### Assignment:
For each line below that includes the word "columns", make a copy.

### Available data:
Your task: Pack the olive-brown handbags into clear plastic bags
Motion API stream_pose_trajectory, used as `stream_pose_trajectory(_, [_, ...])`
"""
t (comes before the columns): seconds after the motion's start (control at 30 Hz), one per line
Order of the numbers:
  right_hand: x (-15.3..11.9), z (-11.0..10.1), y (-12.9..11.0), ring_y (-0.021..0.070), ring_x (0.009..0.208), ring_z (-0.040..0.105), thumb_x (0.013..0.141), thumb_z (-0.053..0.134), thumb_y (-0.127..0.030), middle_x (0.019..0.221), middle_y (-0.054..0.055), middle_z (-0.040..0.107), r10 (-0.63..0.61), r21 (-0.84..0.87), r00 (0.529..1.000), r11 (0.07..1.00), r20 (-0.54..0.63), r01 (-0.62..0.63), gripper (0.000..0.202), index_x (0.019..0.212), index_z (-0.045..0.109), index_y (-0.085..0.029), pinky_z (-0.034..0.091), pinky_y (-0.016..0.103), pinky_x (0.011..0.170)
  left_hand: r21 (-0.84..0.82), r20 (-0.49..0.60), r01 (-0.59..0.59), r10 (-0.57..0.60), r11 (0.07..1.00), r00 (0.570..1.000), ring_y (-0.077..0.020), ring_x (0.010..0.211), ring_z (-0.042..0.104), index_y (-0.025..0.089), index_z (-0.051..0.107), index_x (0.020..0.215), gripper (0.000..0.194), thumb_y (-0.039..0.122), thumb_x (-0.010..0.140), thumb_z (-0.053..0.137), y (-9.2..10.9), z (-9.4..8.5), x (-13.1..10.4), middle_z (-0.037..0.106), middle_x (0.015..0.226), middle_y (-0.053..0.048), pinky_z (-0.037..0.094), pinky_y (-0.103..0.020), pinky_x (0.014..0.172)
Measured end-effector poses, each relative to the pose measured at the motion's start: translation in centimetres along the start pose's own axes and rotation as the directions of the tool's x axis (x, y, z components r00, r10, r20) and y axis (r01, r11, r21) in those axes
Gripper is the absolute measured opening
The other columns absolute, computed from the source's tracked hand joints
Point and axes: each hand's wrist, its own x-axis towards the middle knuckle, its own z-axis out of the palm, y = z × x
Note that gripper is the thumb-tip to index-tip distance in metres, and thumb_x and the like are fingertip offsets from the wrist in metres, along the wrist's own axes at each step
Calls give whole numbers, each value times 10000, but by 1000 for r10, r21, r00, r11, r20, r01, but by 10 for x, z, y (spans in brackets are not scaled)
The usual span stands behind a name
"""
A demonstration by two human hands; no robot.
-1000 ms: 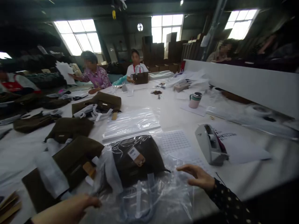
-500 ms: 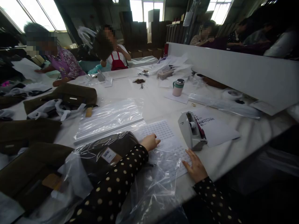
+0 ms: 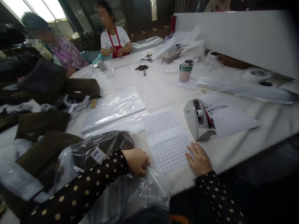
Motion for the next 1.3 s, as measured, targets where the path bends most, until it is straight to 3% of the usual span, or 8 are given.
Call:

### Exercise solution:
t (comes before the columns): seconds after the motion's start (control at 30 Hz), one per line
The other columns absolute, computed from the source's tracked hand joints

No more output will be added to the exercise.